Anteayer celebrábamos la Navidad, una Navidad diferente para muchos, porque no han abundado, como en otros años, esos festejos, que tan poco ayudan a apreciar el misterio entrañable de que Dios ha venido a visitarnos, pero sin los cuales parece que no se puede vivir. Sin embargo, las limitaciones sanitarias no impiden que, en la terraza y al socaire de un tímido rayo de sol, Jesús y yo tomemos nuestro café dominical. En la Misa, se ha leído el evangelio de la Sagrada Familia (Lc 2, 22-40) y no me he resistido a decirle con un poco de sorna:
– ¡Buen recibimiento tuviste en el Templo de recién nacido!
– ¿Por qué lo dices, por aquellos dos ancianos que hablaron con mis padres o por la indiferencia del resto de la gente que estaba allí aquel día?
– ¿Pero tú te acuerdas de lo que allí ocurrió? ¡Sólo llevabas cuarenta días en este mundo!
– Tienes razón -me ha dicho sin acritud-. Cuando me encarné en el seno de mi madre María, el Padre, y yo también, quisimos que en todo fuera igual a vosotros, menos en el pecado. Así que nací como un bebé que fue creciendo poco a poco, aprendiendo a hablar, a llorar y a reconocer las cosas tal como hacéis todos. Por eso, mi memoria humana no recuerda aquellos primeros hechos de mi vida. Pero mis padres me contaron muchos detalles de mi infancia.

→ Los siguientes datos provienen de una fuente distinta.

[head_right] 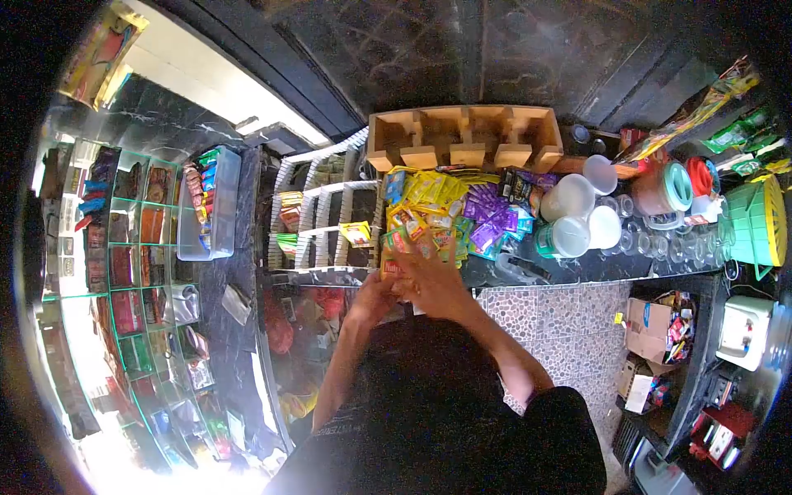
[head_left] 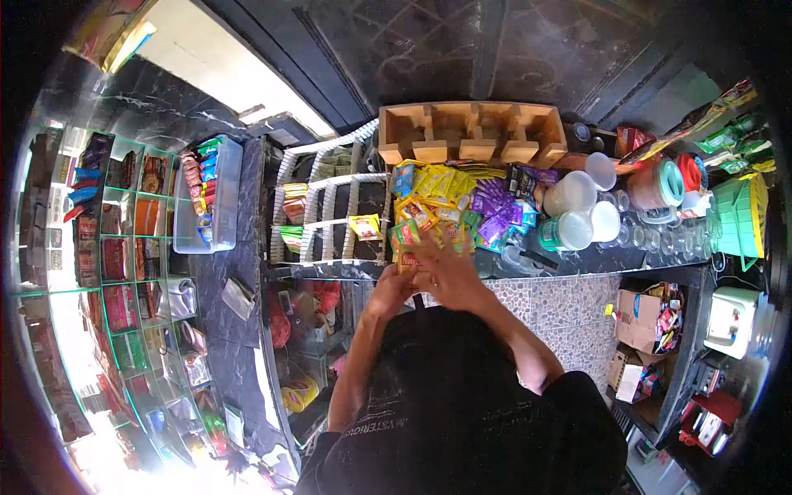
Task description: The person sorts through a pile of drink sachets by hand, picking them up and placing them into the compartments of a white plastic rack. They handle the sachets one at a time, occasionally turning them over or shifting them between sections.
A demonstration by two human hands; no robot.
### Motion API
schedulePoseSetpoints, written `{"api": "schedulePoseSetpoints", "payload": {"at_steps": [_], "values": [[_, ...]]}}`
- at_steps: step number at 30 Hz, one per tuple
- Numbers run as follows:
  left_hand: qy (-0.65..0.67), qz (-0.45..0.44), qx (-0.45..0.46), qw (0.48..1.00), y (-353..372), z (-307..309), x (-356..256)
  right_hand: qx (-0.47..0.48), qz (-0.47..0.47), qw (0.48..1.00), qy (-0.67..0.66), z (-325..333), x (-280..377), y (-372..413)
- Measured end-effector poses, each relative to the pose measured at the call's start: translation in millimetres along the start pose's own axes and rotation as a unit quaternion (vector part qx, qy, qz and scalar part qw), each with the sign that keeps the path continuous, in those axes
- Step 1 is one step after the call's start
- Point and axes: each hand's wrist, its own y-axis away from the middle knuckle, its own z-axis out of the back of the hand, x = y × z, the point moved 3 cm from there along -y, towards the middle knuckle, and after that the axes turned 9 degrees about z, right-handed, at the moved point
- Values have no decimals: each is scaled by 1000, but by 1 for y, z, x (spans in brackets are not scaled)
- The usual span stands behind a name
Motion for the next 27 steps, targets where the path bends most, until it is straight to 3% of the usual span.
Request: {"api": "schedulePoseSetpoints", "payload": {"at_steps": [2, 3, 5, 6, 8, 10, 12, 13, 15, 16, 18, 19, 21, 27], "values": [[74, 16, 17, 997, 13, -9, -19, -16, -192, 981, 12, -1, -23, -5], [43, 1, 23, 999, 21, -14, -31, -16, -194, 981, 17, -4, -32, -5], [12, -15, 36, 999, 27, -7, -40, -75, -293, 953, 4, -6, -50, 0], [8, -27, 10, 1000, 30, 2, -42, -76, -297, 952, 8, -2, -44, -8], [6, -37, -10, 999, 31, 18, -45, -223, -218, 940, -137, 11, -26, -24], [15, -5, -62, 998, 28, 38, -42, -199, -190, 950, -150, 11, 6, -46], [43, -16, -78, 996, 22, 56, -33, -115, -20, 974, -194, 0, 41, -63], [58, -38, -69, 995, 21, 64, -33, -113, -22, 975, -191, -8, 46, -63], [74, -59, -57, 994, 24, 79, -36, -15, -24, 998, -63, -42, 45, -63], [81, -88, -92, 989, 29, 87, -41, -14, -26, 998, -60, -64, 32, -59], [92, -118, -125, 981, 38, 102, -54, -30, -169, 984, -41, -100, -12, -42], [98, -147, -137, 975, 48, 111, -65, -28, -170, 984, -41, -98, -17, -40], [107, -176, -151, 967, 61, 122, -78, -56, -364, 917, -151, -96, -36, -34], [103, -169, -109, 974, 58, 130, -80, 43, -398, 916, -11, -117, -49, -55]]}}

– Sí; he leído en los antiguos libros de la Biblia que Moisés había previsto la respuesta que los padres debían dar a sus hijos varones cuando les preguntasen por qué les habían llevado al Templo treinta y tres días después de haber sido circuncidados.
– Efectivamente, debían decirles: «Con su poderosa mano nos sacó Yahvé de Egipto, de la casa de la servidumbre; por eso yo sacrifico a Yahvé todo primogénito de los animales y redimo todo primogénito de mis hijos». Así que mi madre cumplió con el ritual de la purificación cuarenta días después de que yo naciese, y a mí me rescataron con la ofrenda de los pobres, dos pichones, porque no tenían para más, tal como José y mi madre me dijeron.
– También te hablarían de los dos ancianos que aquel día se encontraban en el Templo -añadí para que se diera cuenta de que me había enterado de lo que dice el Evangelio-.
– Sí; fue un alivio para ellos y para mí, aunque a mis padres también les produjo un sobresalto. Aquel buen anciano, Simeón, un profeta que no pertenecía a ninguno de los círculos influyentes, pues sólo era profeta, y ya sabes que a los verdaderos profetas no les fue demasiado bien en Israel, me tomó en sus brazos y bendijo a mi Padre diciendo: «¡Ya puedo morirme en paz, porque mis ojos han visto a tu Salvador!» Fue el único de aquella multitud que me reconoció como «luz para alumbrar a Israel y a todas las naciones».
– Dices que esas palabras produjeron un sobresalto a tus padres…
– Naturalmente -me interrumpió-. Tanto Simeón como la anciana profetisa Ana, que también me reconoció, pronosticaron que yo sería como una bandera discutida y que a mi madre una espada de dolor le traspasaría el alma. Y así fue, como muy bien sabes.
– La verdad es que no sé si pensar que en todo fuiste como uno más de nosotros o incluso un poco menos, porque siempre corriste la suerte de los últimos. Menos mal que tuviste una familia envidiable.
– Así es. Mi familia fue el mejor consuelo que recibí en este mundo. ¿Por qué no imitáis todos sus virtudes domésticas? Seríais tan felices… -añadió mientras nos despedíamos-.